• Work task: Beneath this line are the data; copy exactly the part of them that opens with the line containing "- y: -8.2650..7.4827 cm" and closes with the line containing "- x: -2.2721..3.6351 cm", and only that part.

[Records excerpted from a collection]
BEGIN

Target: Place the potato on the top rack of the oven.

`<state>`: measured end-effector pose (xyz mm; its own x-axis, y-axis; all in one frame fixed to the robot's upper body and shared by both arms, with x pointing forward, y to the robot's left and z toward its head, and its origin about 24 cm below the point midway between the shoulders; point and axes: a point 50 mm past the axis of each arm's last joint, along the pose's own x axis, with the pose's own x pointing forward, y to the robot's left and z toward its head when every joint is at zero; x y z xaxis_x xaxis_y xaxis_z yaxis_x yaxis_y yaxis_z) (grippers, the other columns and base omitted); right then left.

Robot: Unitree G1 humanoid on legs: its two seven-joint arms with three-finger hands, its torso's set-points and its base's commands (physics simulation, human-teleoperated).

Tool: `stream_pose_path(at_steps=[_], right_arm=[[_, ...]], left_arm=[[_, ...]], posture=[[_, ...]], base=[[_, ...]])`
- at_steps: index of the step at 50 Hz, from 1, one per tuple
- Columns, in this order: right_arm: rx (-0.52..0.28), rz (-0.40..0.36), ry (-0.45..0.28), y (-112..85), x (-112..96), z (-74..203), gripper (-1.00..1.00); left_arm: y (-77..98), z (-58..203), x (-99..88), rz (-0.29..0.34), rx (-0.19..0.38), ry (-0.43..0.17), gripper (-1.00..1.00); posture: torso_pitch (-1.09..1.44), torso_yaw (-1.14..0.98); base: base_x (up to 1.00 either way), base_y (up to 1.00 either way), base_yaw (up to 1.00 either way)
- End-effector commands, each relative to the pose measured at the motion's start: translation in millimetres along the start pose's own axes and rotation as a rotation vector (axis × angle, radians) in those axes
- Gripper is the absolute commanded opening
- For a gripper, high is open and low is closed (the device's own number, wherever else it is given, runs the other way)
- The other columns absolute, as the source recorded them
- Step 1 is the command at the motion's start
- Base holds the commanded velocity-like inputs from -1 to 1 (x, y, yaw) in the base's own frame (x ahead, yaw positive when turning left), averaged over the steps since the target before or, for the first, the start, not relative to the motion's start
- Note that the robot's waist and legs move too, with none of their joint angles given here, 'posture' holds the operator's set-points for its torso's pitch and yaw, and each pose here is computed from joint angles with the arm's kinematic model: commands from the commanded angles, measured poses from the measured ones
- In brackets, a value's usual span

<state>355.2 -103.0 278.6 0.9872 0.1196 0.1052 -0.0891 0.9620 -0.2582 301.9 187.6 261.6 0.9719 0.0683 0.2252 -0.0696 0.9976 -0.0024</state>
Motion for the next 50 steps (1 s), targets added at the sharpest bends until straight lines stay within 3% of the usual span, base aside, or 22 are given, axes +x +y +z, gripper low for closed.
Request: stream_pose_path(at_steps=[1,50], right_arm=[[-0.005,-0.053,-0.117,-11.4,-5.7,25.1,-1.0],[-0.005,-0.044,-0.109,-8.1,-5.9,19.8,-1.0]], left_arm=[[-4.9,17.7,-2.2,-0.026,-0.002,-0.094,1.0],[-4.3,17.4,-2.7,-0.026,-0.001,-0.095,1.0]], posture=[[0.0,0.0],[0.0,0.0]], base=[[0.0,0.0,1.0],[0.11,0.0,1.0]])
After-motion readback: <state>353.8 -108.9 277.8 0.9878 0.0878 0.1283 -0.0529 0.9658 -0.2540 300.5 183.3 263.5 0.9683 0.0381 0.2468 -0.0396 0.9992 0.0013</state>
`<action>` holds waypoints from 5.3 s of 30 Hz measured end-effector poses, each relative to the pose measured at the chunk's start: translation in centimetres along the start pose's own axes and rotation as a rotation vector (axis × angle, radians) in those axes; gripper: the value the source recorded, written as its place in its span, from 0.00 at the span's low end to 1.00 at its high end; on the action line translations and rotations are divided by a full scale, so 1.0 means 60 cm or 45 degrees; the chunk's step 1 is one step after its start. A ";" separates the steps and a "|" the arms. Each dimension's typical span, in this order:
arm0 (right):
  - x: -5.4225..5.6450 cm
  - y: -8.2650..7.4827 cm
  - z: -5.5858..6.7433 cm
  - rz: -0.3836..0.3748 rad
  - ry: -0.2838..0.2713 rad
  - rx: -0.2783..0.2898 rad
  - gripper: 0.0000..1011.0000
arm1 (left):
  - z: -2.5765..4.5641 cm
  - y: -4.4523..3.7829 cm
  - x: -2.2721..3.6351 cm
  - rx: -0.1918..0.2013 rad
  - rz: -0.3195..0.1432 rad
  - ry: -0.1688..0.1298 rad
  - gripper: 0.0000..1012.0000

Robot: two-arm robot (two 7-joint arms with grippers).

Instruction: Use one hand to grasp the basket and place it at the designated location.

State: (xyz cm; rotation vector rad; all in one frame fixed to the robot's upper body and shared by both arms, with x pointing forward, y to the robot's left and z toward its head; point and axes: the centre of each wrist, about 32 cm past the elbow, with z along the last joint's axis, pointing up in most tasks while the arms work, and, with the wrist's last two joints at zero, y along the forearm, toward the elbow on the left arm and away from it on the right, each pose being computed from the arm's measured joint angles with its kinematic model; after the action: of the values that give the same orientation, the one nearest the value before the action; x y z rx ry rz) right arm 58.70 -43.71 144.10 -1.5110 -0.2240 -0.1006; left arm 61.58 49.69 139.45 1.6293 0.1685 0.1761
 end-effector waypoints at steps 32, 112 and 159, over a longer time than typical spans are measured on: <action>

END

• Result below:
  - y: -8.2650..7.4827 cm
  - z: -5.5858..6.7433 cm
  - rz: -0.3836..0.3748 rad
  - ry: -0.2838..0.2713 rad
  - rx: -0.2783..0.2898 rad
  - gripper: 0.0000..1011.0000
arm1 (left):
  - z: -2.5765..4.5641 cm
  - y: -4.4523..3.7829 cm
  - x: -2.2721..3.6351 cm

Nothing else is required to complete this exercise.